But the prospect of it gave me a headache when I tried to reason it out. The whole thing sounded wacky to me. Not so much the idea that one could really travel in time, for I had no doubt one could. J.R. wasn't anybody's fool. Before he sunk his money in that time machine he would have demanded ironclad, gilt-edged proof that it would operate successfully.
But the thing that bothered me was the complications that might arise. The more I thought of it, the sicker and more confused I got.
Why, with a time machine a reporter could travel ahead and report a man's death, get pictures of his funeral. Those pictures could be taken back in time and published years before his death. That man, when he read the paper, would know the exact hour that he would die, would see his own face framed within the casket.
A boy of ten might know that some day he would be elected president of the United States simply by reading the Globe . The present president, angling for a third term, could read his own political fate if the Globe chose to print it.

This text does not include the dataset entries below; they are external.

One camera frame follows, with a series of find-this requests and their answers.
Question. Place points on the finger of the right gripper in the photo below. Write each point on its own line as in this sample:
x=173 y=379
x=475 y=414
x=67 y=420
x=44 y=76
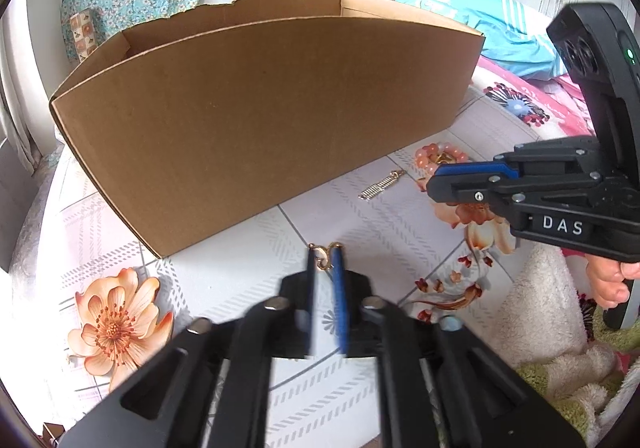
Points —
x=477 y=168

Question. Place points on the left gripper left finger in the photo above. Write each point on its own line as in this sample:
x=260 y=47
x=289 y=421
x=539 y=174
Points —
x=209 y=385

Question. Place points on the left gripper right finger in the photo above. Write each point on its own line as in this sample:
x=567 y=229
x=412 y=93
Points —
x=439 y=385

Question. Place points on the gold butterfly brooch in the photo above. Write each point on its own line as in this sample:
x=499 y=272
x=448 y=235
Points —
x=328 y=257

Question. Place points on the gold jewelry piece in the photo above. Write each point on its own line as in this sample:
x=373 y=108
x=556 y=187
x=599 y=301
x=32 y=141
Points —
x=445 y=158

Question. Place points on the right hand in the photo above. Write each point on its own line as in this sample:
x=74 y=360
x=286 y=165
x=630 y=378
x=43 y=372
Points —
x=608 y=277

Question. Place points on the pink floral blanket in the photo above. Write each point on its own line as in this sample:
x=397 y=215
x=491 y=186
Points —
x=551 y=108

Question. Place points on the silver rhinestone hair clip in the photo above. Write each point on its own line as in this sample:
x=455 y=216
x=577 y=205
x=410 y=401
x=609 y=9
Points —
x=381 y=186

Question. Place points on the white fluffy towel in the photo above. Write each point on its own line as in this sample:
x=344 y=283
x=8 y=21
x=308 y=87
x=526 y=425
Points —
x=557 y=342

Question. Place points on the blue clothing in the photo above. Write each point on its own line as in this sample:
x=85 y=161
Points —
x=516 y=36

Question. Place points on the floral white mat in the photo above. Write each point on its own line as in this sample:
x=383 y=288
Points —
x=409 y=300

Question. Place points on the brown cardboard box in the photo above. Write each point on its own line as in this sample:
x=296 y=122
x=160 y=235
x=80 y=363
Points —
x=190 y=124

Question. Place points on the grey curtain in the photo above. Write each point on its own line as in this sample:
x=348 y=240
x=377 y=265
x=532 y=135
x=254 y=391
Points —
x=12 y=120

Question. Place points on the patterned small box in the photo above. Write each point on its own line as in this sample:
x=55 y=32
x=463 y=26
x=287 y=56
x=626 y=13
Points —
x=85 y=37

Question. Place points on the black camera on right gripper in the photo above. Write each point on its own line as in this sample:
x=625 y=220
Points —
x=601 y=55

A man might read that the next day he would meet death in a traffic accident. And if that man knew he was going to die, he would take steps to guard against it. But could he guard against it? Could he change his own future? Or was the future fast in a rigid mold? If the future said something was going to happen, was it absolutely necessary that it must happen?
The more I thought about it, the crazier it sounded. But somehow I couldn't help but think of it. And the more I thought about it, the worse my head hurt.
So I went down to the Dutchman's.
Louie was back of the bar, and when he handed me my first glass of beer, I said to him: 'It's a hell of a world, Louie.'
And Louie said tome: 'It sure as hell is, Mike.'
I drank a lot of beer, but I didn't get drunk. I stayed cold sober. And that made me sore, because I figured that by rights I should take on a load. And all the time my head swam with questions and complicated puzzles.